From the line that contains "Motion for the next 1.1" through the line that contains "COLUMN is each", output every line of the listing below exactly and leave out all the rest.
--
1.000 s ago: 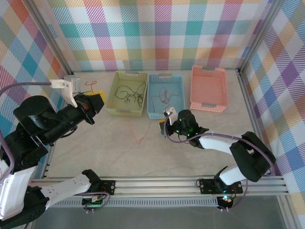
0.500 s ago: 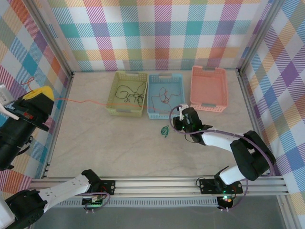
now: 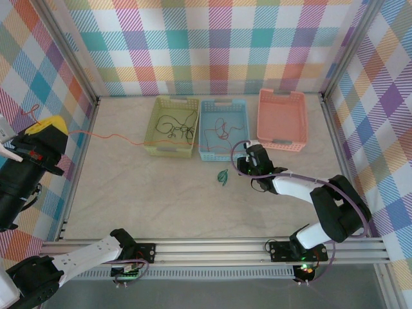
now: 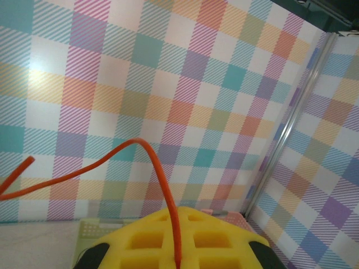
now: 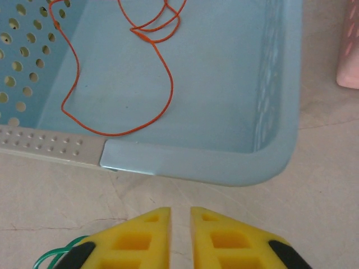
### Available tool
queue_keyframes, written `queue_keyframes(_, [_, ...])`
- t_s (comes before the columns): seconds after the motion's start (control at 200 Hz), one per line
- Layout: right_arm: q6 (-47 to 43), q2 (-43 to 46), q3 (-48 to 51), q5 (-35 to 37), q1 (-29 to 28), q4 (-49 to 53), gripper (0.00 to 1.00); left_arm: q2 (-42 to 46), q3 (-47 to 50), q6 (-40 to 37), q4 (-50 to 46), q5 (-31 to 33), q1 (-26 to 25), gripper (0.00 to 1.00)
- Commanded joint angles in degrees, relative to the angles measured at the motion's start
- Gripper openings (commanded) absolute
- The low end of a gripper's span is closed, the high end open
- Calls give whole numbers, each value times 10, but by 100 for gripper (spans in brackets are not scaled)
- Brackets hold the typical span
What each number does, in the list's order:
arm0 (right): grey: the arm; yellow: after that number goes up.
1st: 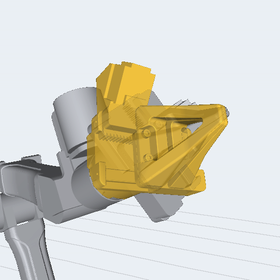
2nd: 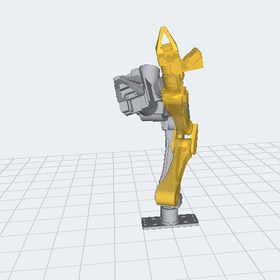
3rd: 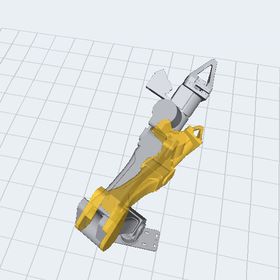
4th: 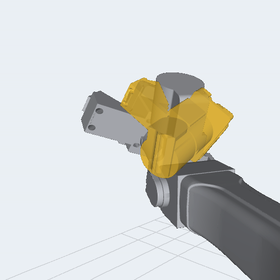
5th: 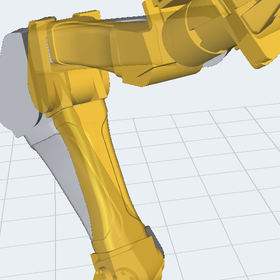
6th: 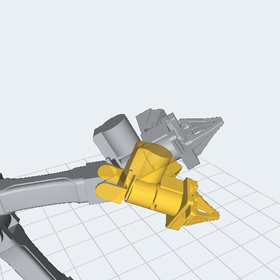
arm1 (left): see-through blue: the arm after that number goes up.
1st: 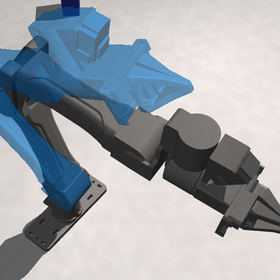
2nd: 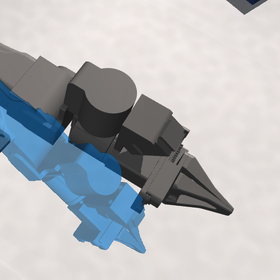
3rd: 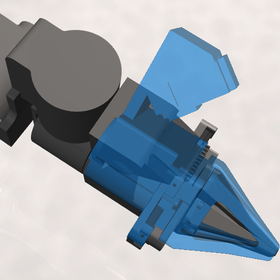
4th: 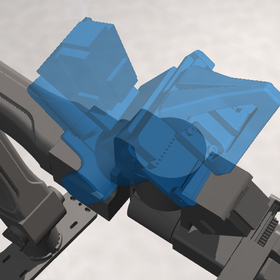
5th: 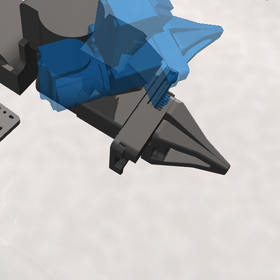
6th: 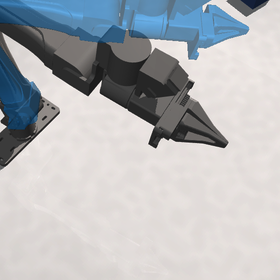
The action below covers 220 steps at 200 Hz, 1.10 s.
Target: Untangle the cables
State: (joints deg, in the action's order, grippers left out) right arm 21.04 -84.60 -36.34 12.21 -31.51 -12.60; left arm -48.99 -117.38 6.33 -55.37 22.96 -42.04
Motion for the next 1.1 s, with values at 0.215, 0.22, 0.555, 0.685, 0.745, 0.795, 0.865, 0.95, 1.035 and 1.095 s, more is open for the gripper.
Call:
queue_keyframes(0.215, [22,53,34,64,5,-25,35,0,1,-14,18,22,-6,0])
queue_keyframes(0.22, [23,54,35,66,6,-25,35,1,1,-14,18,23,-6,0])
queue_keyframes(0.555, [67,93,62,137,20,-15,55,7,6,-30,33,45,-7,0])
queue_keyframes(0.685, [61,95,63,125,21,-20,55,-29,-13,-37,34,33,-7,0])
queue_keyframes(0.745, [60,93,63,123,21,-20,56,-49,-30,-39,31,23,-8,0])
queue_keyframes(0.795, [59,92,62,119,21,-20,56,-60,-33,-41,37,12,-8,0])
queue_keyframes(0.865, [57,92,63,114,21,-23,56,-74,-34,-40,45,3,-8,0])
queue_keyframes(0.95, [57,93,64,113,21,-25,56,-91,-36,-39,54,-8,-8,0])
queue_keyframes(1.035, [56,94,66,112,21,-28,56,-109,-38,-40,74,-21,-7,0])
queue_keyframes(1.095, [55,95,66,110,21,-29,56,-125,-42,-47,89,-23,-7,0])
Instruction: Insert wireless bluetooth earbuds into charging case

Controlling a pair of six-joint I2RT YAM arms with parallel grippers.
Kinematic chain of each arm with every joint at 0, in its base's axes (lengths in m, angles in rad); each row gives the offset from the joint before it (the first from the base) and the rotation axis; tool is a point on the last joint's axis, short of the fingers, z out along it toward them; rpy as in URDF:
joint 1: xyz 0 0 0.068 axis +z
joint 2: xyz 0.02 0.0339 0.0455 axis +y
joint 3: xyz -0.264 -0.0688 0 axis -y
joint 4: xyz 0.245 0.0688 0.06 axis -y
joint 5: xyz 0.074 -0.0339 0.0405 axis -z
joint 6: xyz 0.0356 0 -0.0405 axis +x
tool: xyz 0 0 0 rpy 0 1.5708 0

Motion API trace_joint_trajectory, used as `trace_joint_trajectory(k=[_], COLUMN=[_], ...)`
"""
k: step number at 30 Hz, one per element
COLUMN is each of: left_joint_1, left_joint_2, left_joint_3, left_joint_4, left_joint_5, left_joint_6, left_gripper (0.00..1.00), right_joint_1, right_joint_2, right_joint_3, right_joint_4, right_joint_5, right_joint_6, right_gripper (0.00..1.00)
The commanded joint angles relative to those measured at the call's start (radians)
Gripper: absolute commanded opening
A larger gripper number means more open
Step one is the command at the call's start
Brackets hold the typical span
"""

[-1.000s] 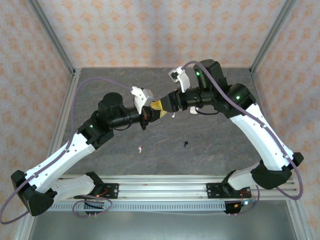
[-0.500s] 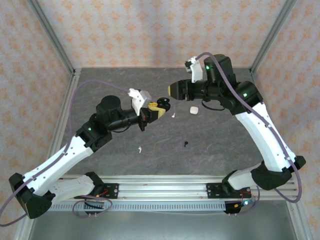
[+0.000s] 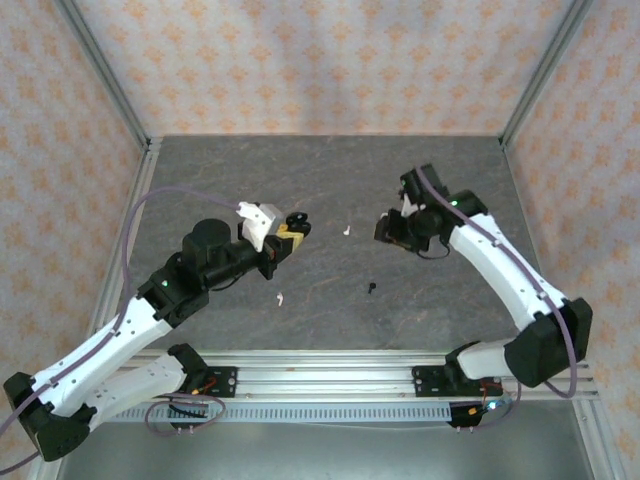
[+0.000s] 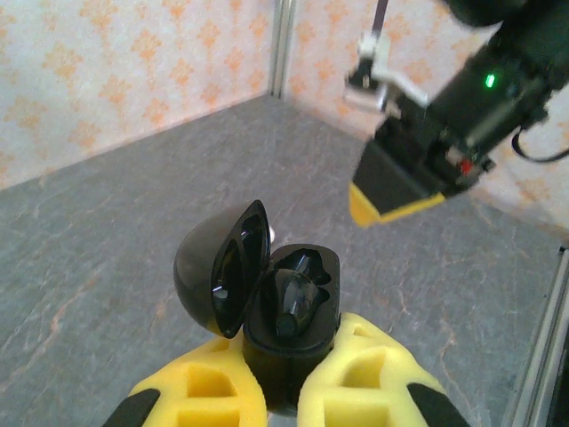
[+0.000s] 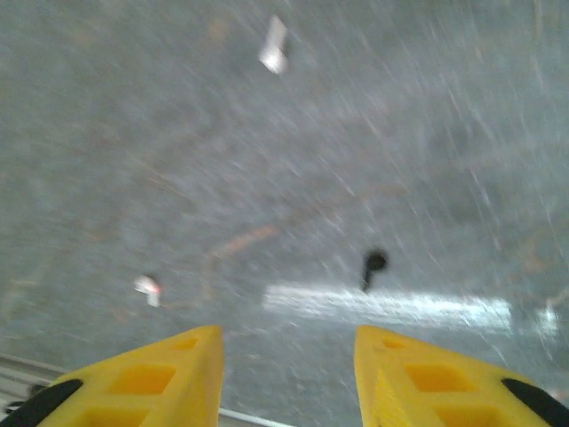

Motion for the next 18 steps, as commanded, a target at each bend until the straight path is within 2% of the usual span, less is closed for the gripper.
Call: trace_joint_trajectory(k=[1, 10, 18], left_joint_1=[-0.008, -0.008, -0.008], left_joint_2=[-0.037, -0.077, -0.119], left_joint_3=[-0.027, -0.06, -0.086], left_joint_4=[-0.001, -0.008, -0.013], left_joint_5=[-0.043, -0.048, -0.046], left_joint_6=[-0.008, -0.032, -0.068], left_gripper=[0.0, 0.0, 0.0], right_joint_1=[-0.004, -0.002, 0.016], right_joint_2=[0.022, 0.163, 0.283], right_joint_3=[-0.102, -0.226, -0.206], right_joint_4=[-0.008, 0.125, 0.142], right_joint_5=[-0.024, -0.118, -0.074], right_joint_6=[0.031, 0.064, 0.039], right_gripper=[0.41, 0.41, 0.39])
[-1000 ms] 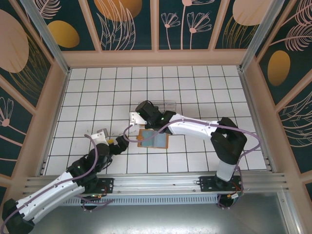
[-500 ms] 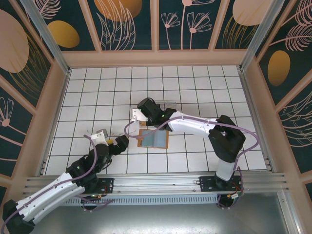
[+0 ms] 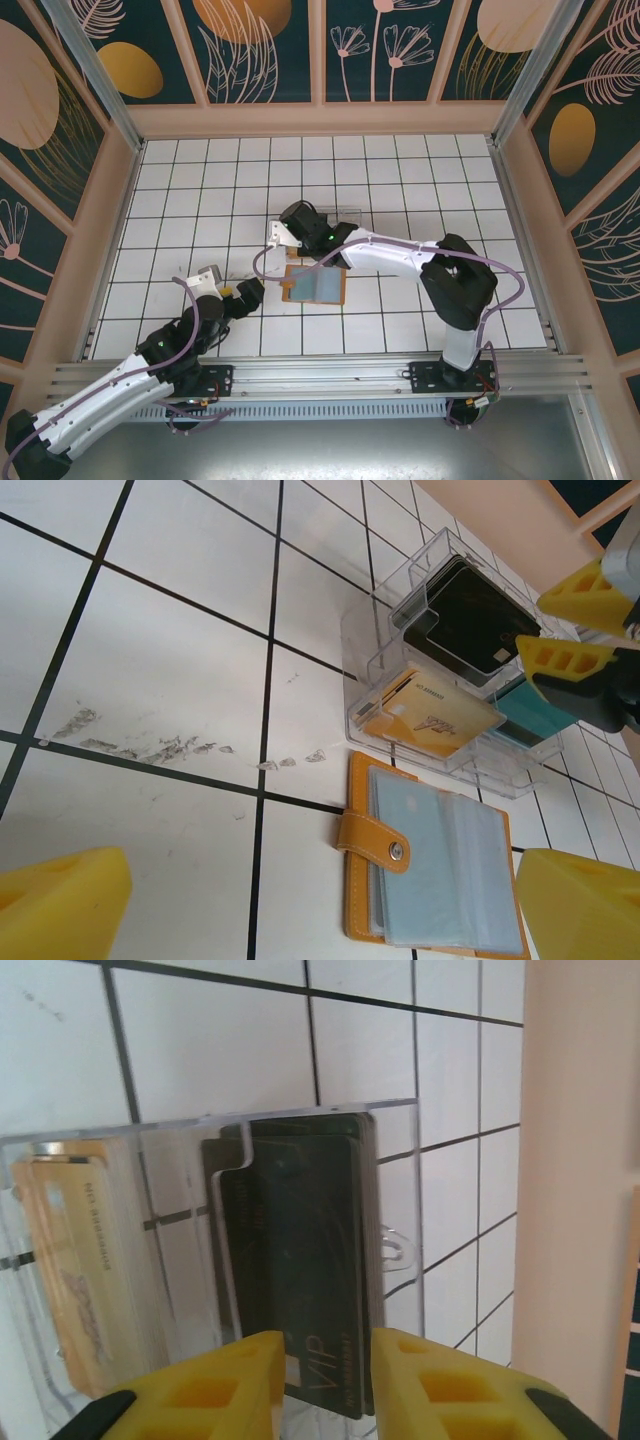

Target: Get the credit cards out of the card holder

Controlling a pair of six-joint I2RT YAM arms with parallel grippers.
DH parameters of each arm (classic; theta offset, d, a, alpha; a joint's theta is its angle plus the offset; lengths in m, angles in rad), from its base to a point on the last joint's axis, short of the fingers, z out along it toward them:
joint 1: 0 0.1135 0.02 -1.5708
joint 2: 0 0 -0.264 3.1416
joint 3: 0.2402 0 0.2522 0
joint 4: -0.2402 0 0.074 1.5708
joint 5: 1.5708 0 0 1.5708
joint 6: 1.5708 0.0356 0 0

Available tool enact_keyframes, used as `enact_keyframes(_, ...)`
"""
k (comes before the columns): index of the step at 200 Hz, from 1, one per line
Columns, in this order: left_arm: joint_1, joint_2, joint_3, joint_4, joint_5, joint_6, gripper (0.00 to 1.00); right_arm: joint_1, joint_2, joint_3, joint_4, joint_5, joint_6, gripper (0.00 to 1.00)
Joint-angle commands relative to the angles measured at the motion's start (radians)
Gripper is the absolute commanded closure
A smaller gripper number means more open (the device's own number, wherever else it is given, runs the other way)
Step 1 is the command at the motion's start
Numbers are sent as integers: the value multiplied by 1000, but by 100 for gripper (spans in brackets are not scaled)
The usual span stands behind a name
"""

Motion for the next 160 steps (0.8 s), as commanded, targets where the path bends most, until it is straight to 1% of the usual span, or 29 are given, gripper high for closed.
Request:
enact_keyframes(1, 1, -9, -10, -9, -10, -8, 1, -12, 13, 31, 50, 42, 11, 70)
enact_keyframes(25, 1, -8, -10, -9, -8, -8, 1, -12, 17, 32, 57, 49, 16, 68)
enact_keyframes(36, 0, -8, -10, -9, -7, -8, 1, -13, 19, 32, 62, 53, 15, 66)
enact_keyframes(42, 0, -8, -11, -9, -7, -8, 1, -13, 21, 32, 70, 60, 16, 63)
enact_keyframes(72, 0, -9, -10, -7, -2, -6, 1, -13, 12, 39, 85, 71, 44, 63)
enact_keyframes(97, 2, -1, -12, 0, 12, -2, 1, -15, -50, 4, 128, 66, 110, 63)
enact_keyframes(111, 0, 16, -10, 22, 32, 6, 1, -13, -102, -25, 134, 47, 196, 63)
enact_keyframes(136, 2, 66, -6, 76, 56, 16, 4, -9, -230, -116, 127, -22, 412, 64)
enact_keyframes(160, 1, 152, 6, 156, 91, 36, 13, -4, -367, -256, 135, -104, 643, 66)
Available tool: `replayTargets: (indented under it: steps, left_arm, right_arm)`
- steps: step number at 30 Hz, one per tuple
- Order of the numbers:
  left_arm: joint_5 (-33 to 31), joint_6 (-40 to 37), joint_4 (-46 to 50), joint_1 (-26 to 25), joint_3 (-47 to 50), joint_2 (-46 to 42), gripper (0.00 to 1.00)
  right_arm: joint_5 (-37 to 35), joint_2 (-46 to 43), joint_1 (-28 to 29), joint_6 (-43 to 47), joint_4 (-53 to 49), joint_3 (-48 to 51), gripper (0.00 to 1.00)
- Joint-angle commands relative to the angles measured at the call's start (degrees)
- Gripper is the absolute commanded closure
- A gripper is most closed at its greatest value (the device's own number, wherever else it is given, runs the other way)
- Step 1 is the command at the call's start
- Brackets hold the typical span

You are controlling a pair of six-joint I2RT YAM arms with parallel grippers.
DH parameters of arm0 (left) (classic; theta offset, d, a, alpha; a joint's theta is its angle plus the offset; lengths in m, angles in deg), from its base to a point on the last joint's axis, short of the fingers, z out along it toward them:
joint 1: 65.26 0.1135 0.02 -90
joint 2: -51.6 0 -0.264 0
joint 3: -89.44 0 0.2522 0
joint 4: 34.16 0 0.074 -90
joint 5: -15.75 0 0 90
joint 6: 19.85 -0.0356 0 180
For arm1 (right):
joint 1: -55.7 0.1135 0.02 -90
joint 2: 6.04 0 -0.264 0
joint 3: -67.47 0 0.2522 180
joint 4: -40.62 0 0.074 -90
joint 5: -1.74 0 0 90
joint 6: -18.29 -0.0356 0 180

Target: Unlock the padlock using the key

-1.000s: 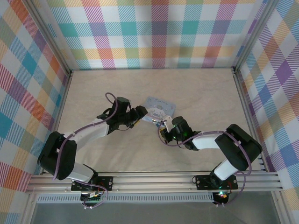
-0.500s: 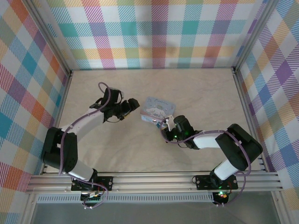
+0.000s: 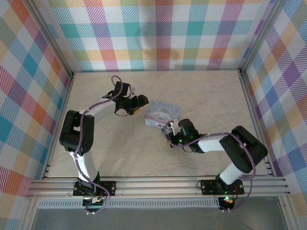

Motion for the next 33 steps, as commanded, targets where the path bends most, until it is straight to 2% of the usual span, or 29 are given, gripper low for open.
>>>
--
REPLY TO THE TASK
Motion for the next 1.1 s, with values at 0.215, 0.22, 0.555, 0.685, 0.745, 0.795, 0.865, 0.95, 1.035 and 1.095 s, more is open for the gripper.
Call:
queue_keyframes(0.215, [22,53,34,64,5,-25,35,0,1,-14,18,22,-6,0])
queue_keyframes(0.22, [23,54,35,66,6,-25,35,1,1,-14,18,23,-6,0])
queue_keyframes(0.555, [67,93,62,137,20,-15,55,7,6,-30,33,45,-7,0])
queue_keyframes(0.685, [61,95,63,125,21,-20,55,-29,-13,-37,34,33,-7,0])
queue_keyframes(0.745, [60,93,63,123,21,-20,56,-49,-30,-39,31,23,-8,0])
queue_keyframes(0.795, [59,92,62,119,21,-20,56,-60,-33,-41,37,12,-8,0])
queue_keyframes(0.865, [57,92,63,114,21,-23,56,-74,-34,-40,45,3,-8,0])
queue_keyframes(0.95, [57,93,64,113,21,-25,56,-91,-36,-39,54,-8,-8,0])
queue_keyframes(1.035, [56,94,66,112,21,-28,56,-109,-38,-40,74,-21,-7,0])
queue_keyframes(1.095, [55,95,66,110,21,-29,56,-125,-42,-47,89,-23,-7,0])
Instruction: Insert wireless bluetooth earbuds into charging case

Controlling a pair of six-joint I2RT YAM arms with parallel grippers.
Kinematic chain of each arm with every joint at 0, in its base's axes (lengths in m, angles in rad); each row gives the offset from the joint before it (the first from the base) and the rotation axis; tool is a point on the last joint's axis, short of the fingers, z out along it toward them; rpy as in URDF:
joint 1: xyz 0 0 0.068 axis +z
joint 2: xyz 0.02 0.0339 0.0455 axis +y
joint 3: xyz -0.264 -0.0688 0 axis -y
joint 4: xyz 0.245 0.0688 0.06 axis -y
joint 5: xyz 0.074 -0.0339 0.0405 axis -z
joint 6: xyz 0.0356 0 -0.0405 axis +x
tool: xyz 0 0 0 rpy 0 1.5708 0

Motion API trace_joint_trajectory, used as `trace_joint_trajectory(k=[_], COLUMN=[_], ...)`
"""
k: step number at 30 Hz, one per element
COLUMN is each of: left_joint_1, left_joint_2, left_joint_3, left_joint_4, left_joint_5, left_joint_6, left_gripper (0.00..1.00), right_joint_1, right_joint_2, right_joint_3, right_joint_4, right_joint_5, right_joint_6, right_gripper (0.00..1.00)

This concludes the answer.